Oh, stupid compy! (and other life tidbits)

Jul 10, 2010 00:32



So compy issues plague me, guys - I'm terribly worried about my hard drive, though it's really just been running really, really slow - abnormally slow, even for an old computer (which it is, though it's hard drive got replaced), and even for a hot weather (which it is, crazy hot, upper 90's, and very humid). So I got worried - don't ask me why, but given that sometimes, I don't panic well at all, I took gimp off, saved and then deleted a couple decent sized folders on my desktop, all hoping one, or both of those, might do the trick. Then, I defragged and consolidated and did every other thing I could think to do tonight, once the weather cooled off (you have no idea, the cool weather is absolutely orgasmic, if that is indeed a word). It is still going on, but I grew weary of not doing anything.

I suppose if I fall off the grid completely, you will know my compy died on me. :( Even now, it seems to be running quicker, but I have yet to check the hard drive to see what the situation is there - primarily, because I have no idea what I'm looking for and what to do with that.) This, after the new apocalypse started, and after I sign up for Heart of Gold giftgiving. With my computer misbehaving like this I feel like I am already behind (I know, I'm paranoid and definitely over-reacting, right?)

So that has been my night, a lot of hovering over my computer, checking stuff and praying. We've all been there, I guess. Any words of advice or encouragement, keeping in mind, I can't afford to get the hard drive replaced right now?

I've been feeling terribly guilty about not updating earlier, anyway. It has been a while, and mostly, I've become very determined to find a job, and very open minded to moving out of state, or out of town... I'd prefer to stay in the area, but, well... meh.

And my fella wants me to come & see him, something I feel a bit guilty about doing, while being unemployed (I've been on a fun boycott until I find a job, and yeah, they are stupid, but I have managed to save money that I need for insurance, car, and food and such. Just things I need, these days. You can see why I'm eager to become employed), but I feel guilty - and cranky - when I don't see him, either. We're in talks. Hopefully, we'll figure something out - I miss him a lot. Overall, talks of visits are a good thing, I think. Talks of relocation are exciting, though I have to limit it, to some extent. Some places are just too expensive - or hot, did I mention hot? - to live in. All the fun jobs (in my field, anyway) seem to be in Maine, anyway. And Hawaii, and Alaska, but that's crazy-talk - the cost of living being what it is.

My sister and I are entering our chatty phase, which consists a lot of trying to figure out what our parents deals are. Come to think of it, it's the same with all my siblings and I. It turns out, when she's not being a mom, she's actually pretty much my big sister who took me to the mall when I was a kid - incredibly easy to harass, and really very easy to talk to, once I get past her trying to be a mom to me, as well (she's 10 years older than me, so that's kinda how it's always been, like a second mom, and a sister. Weird, but kind of cool, dynamic there.)
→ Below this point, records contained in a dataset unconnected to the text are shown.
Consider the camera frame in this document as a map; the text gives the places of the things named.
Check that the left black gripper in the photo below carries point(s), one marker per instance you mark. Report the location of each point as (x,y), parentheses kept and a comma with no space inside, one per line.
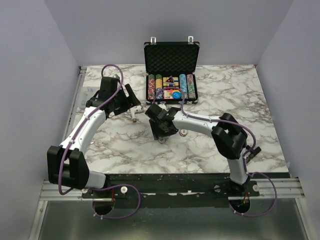
(131,100)

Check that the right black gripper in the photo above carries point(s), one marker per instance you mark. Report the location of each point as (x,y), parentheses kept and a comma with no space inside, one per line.
(157,133)

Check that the white red chip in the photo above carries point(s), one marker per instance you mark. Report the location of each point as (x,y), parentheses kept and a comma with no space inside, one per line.
(161,141)
(183,132)

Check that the red playing card box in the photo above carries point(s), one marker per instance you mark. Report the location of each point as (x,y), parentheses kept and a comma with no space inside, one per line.
(167,93)

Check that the blue round button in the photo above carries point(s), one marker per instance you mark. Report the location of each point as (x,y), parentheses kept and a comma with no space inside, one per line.
(178,94)

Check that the white red chip bottom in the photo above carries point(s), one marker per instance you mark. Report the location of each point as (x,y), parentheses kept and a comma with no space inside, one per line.
(161,141)

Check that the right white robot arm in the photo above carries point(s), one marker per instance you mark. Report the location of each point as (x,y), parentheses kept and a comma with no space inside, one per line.
(233,141)

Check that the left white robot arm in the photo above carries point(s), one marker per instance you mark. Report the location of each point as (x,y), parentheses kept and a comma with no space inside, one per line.
(66,163)

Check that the white plastic faucet part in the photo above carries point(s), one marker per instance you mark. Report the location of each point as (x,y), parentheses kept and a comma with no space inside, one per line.
(134,111)

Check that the clear plastic organizer box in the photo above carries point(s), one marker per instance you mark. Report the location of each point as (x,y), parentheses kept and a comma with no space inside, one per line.
(86,93)

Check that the black poker chip case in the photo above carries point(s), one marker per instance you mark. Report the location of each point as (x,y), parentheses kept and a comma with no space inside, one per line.
(171,58)

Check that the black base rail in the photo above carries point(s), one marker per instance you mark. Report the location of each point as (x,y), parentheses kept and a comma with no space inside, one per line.
(178,190)

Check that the aluminium extrusion frame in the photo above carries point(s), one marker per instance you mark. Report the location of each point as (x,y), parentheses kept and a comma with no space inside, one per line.
(121,146)
I miss hiking, it has been a while - between the hot - or rainy weather, and the other stuff I need to do, it's not been something I've felt up to doing, and when I have, making time has been an issue. Therapeutic riding has started up again, so there are a whole new crop of riders (some are just adorable, too) to keep me busy in the lessons - its actually one of my best experiences volunteering, ever, with this organization. Plus, we got a new horse to train for lessons. He's adorable, but very mouthy. But adorable! He's a Haflinger, which is one of those breeds I love (there are a few breeders around here, too.) They're a very sturdy, well-tempered breed - the little guy just needs training of a different sort now.

I'm going to (tentatively) start doing yoga, again - I had to stop when I messed up some muscle or something. I don't know if any of you do yoga, but here's a hint if you do - if you are in the inverted staff pose, and the phone rings, get out of the pose and then answer the phone - do not answer the phone in that position, even if the phone is nearby. Areas of me hurt for a while, with that, though my fellow did indeed laugh at me and call me silly. ;P I was, but I'm better now, and raring to get started, and feel less stiff. So yay! Oh, I felt my very first earthquake aftershock ever (well, there may have been that one time when I was a kid). It was very cool (for me. Probably just for me, but still. Quakes are a novelty here, like snow is a novelty in Vegas).

That is all, I'm afraid - I've been busy, but busy isn't always exciting, or, as you can see, interesting. How are all of you all?